LA GRACIA de escribir es como la gracia de ser, se tiene o no se tiene. Hay escritores que por más que se empeñen en querer desarrollar la gracia, el don, el talento, el genio no lo logran. Lo mismo sucede cuando uno lee que un grupo de poetas van a hablar en torno a J.R.J. aun sin que ellos hayan manifestado jamás en sus versos un ápice de la herencia juanramoniana. Pero la literatura o, en mejor decir, los vestigios y aledaños de la literatura están en ese calibre, en ese estadio de mediocridad. Solo nos queda ser cronista del derrumbe. No hay salvoconducto por la originalidad.

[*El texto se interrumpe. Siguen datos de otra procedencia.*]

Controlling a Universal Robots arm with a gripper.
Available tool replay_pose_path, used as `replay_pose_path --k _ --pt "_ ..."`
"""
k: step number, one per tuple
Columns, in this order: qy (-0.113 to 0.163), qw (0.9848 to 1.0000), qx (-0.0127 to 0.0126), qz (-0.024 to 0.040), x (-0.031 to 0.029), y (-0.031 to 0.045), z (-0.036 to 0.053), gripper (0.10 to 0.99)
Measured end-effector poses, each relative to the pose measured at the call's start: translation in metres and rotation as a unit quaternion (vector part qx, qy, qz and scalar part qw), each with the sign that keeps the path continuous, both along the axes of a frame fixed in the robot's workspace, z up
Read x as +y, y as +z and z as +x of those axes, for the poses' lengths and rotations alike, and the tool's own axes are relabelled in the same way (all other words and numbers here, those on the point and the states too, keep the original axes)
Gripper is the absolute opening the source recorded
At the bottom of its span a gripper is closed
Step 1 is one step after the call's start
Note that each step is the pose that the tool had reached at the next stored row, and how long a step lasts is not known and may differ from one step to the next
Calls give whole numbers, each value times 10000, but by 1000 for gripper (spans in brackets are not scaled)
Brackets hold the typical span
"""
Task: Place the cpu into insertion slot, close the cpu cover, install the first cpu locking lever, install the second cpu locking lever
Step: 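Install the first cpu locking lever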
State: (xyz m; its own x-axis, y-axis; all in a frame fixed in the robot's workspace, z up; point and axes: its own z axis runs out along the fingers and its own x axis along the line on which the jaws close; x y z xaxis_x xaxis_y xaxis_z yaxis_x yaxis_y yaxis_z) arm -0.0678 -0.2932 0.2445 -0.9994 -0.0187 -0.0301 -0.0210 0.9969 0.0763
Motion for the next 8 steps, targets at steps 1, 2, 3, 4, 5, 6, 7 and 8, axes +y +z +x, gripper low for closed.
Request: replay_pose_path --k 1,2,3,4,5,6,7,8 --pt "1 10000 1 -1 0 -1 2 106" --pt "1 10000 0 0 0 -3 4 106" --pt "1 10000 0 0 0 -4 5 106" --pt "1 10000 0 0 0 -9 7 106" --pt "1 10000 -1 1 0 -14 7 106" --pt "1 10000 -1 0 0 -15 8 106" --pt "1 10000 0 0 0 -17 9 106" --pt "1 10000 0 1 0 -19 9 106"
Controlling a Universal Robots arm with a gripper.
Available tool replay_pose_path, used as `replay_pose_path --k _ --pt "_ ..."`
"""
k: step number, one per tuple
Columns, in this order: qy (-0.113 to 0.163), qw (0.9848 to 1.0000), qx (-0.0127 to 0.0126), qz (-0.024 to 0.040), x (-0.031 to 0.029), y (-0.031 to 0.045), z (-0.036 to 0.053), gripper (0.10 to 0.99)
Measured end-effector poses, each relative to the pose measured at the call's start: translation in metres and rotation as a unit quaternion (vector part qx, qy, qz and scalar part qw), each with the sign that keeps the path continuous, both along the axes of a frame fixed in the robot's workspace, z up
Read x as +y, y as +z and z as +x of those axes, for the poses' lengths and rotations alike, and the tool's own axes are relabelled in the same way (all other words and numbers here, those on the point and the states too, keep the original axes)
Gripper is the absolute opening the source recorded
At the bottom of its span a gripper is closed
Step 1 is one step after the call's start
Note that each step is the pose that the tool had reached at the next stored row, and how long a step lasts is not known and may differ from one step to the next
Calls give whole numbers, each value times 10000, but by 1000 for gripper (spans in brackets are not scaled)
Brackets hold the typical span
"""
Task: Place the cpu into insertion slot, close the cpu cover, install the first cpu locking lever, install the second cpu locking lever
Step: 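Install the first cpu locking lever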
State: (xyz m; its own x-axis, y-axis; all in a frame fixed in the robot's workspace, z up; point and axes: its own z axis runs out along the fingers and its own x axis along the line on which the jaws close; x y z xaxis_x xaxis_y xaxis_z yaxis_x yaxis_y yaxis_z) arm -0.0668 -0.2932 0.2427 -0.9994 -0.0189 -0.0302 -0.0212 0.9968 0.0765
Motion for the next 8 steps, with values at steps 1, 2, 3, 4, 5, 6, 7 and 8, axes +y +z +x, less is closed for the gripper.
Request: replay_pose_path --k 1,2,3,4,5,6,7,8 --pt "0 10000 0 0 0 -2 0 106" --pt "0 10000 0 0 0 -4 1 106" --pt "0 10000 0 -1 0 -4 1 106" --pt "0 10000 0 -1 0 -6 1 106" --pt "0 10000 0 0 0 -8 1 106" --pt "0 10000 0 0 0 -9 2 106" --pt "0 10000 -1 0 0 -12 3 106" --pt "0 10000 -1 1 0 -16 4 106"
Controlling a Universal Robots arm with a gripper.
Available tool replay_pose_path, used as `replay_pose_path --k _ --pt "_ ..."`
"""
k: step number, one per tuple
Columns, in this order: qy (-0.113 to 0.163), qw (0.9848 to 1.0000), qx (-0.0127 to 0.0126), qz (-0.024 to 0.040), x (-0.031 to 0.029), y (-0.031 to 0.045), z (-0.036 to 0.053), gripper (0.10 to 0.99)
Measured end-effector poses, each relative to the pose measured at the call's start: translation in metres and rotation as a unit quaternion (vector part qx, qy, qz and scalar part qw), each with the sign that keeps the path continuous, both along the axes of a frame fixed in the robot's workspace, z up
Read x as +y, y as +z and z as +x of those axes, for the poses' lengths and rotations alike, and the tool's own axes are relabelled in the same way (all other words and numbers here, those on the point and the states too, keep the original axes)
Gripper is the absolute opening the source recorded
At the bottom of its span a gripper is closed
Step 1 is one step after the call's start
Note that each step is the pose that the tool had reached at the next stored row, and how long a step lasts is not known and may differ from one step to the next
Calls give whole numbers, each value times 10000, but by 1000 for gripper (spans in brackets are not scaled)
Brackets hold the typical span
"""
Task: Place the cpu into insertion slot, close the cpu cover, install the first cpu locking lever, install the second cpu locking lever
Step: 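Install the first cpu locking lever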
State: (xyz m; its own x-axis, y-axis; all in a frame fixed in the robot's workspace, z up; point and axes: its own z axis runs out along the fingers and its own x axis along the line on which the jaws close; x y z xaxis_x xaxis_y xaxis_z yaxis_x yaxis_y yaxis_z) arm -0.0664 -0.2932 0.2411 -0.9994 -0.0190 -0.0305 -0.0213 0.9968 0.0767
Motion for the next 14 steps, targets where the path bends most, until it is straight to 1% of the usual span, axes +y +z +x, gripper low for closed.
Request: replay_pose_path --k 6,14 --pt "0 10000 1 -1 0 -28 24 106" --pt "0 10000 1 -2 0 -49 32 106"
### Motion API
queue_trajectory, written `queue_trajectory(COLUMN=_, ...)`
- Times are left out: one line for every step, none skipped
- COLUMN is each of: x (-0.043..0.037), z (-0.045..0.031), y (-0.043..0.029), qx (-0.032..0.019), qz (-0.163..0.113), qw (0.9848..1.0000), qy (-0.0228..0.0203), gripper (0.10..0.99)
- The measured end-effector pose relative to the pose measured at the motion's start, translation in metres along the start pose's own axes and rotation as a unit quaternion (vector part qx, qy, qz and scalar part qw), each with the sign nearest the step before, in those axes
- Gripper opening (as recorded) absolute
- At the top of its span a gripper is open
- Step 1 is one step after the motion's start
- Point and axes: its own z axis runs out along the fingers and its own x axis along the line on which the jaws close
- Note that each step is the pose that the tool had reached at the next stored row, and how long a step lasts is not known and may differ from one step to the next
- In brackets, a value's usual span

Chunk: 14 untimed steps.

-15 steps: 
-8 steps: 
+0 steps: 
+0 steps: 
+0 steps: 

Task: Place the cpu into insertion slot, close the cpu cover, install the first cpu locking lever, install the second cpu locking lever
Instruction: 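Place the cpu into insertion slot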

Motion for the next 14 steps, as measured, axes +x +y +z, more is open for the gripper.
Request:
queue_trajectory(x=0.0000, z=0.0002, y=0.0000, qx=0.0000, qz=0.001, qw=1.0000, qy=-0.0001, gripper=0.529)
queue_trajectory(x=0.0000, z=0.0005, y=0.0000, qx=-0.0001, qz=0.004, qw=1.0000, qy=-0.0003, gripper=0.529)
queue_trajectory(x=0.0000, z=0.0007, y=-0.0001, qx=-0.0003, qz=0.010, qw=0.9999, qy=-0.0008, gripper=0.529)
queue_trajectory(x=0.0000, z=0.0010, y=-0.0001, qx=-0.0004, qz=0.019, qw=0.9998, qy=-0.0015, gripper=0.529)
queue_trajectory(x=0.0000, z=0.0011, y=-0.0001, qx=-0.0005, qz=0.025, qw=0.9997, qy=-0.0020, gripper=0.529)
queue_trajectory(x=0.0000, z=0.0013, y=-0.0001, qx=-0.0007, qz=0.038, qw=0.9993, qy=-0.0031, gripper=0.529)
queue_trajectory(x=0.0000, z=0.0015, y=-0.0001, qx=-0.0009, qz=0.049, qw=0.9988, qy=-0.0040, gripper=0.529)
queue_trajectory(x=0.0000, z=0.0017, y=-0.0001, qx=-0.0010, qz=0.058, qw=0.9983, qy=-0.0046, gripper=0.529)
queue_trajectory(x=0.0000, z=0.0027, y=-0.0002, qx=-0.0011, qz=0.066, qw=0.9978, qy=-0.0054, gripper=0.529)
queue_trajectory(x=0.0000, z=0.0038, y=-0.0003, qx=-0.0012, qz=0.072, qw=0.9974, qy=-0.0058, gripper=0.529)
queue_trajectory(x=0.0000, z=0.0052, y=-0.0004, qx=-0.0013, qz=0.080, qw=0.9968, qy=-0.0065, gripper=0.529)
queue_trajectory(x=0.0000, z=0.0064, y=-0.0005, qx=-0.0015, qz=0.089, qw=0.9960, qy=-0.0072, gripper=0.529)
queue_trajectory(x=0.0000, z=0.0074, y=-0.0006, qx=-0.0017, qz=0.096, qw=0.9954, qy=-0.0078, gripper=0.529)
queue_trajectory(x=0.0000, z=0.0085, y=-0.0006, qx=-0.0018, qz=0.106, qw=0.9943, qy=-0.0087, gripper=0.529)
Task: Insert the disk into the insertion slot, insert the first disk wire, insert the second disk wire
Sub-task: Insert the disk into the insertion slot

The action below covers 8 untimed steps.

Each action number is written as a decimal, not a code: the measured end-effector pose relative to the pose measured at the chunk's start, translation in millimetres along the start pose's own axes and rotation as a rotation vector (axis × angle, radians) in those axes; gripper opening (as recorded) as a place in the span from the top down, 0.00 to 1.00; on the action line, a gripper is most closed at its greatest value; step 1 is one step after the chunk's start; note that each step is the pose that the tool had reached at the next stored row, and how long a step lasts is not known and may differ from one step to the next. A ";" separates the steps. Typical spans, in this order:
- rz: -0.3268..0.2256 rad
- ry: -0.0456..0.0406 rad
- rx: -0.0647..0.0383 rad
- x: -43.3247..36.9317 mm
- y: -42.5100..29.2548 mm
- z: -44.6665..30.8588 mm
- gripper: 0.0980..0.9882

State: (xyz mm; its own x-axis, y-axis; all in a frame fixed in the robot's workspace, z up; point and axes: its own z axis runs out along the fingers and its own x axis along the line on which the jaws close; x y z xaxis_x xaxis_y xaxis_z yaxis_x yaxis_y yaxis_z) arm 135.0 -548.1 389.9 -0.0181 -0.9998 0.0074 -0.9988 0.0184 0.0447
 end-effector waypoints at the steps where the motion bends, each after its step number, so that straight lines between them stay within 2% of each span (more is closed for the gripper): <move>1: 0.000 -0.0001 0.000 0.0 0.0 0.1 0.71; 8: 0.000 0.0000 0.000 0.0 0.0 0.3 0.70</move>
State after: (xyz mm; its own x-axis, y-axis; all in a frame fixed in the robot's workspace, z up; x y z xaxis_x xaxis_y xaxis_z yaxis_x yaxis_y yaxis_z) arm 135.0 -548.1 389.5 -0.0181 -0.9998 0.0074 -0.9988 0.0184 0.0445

Por eso mismo vuela uno a su refugio personal, solitariamente decidido a desdecir lo que le provoca estas siniestras actuaciones. Lo siniestro, ah, lo que me detona todas las malas vibraciones posibles, cada vez más derramada en más individuos que desean ser lo que jamás serán.
Se me viene a la mente Marcel Proust, agarro el volumen y lo transcribo: «Pero cuando nada subsiste ya de un pasado antiguo, cuando han muerto los seres y se han derrumbado las cosas, solos, más frágiles, más vivos, más inmateriales, más persistentes y más fieles que nunca, el olor y el sabor perduran mucho más, y recuerdan, y aguardan, y esperan, sobre las ruinas de todo, y soportan sin doblegarse en su impalpable gotita, el edificio enorme del recuerdo».
Y así pasa todo de hito en hito, ya me reconfortan muy pocas cosas, quizás las que siempre fueron verdaderas. me alejo de lo siniestro, de lo que nunca fue verdad y me arrojo a las manos límpidas de F. a la piel de E. al susurro de M.C. también al suculento armonizar de la noche copiosa y las música promiscua del ser.